Publication year - 2001
Publication title -
scandinavian journal of immunology
Language(s) - English
Resource type - Journals
SCImago Journal Rank - 0.934
H-Index - 88
eISSN - 1365-3083
pISSN - 0300-9475
DOI - 10.1046/j.1365-3083.2001.00996.x
Subject(s) - immunology , cd86 , biology , immune system , ex vivo , tuberculosis , immunotherapy , t cell , in vivo , medicine , microbiology and biotechnology , pathology
Development and evaluation of new vaccines and immunotherapy against tuberculosis demand a better understanding of the immune mechanisms in this disease.
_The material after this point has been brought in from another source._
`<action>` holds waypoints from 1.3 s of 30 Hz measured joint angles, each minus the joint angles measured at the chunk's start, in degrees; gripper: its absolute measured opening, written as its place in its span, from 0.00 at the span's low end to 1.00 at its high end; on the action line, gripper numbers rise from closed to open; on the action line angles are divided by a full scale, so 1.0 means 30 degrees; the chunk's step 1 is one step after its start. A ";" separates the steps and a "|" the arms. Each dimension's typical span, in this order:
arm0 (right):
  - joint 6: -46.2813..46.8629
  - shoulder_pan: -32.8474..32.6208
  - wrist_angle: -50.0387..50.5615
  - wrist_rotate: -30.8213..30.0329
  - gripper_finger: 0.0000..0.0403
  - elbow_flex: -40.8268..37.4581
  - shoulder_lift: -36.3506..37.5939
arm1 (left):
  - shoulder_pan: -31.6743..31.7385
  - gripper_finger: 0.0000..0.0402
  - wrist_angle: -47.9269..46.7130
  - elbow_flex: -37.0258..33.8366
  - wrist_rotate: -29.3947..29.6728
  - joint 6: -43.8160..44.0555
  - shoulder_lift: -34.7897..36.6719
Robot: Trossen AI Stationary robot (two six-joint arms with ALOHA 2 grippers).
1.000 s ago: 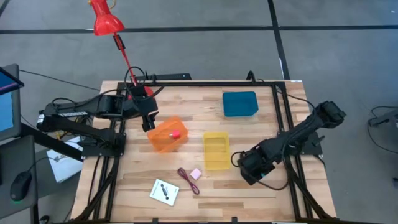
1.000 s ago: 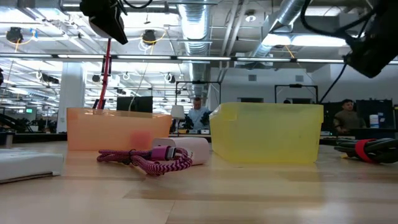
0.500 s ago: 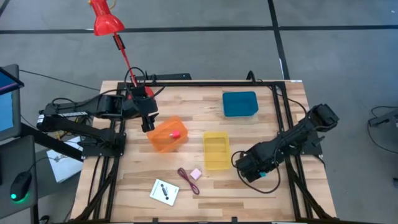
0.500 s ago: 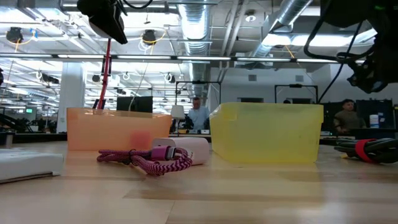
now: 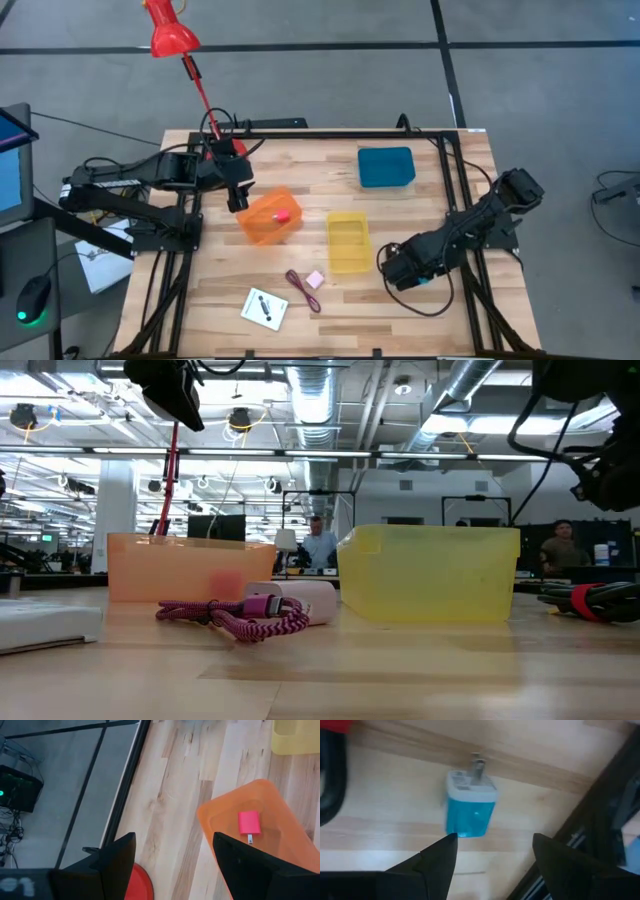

Costimulatory signals and intercellular contact seem to be pivotal in determining whether recognition of antigen by T cells leads to activation or anergy. In this paper, we show that virulent M. tuberculosis H37Rv downmodulates the ex vivo expression of CD18 and CD86 on peritoneal macrophages and VLA‐4 on lymphocytes but does not disturb the in vitro production of interleukin (IL)‐12 and interferon (IFN)‐γ after intraperitoneal infection. In addition, splenocytes from infected mice produce IL‐10, while the expression of cell surface receptors is unchanged. The interplay among IL‐12, IFN‐γ and IL‐10 in vivo and the downmodulation of cell‐surface receptors during the infection at the inflammatory site may contribute to the explanation of the maintenance of infection.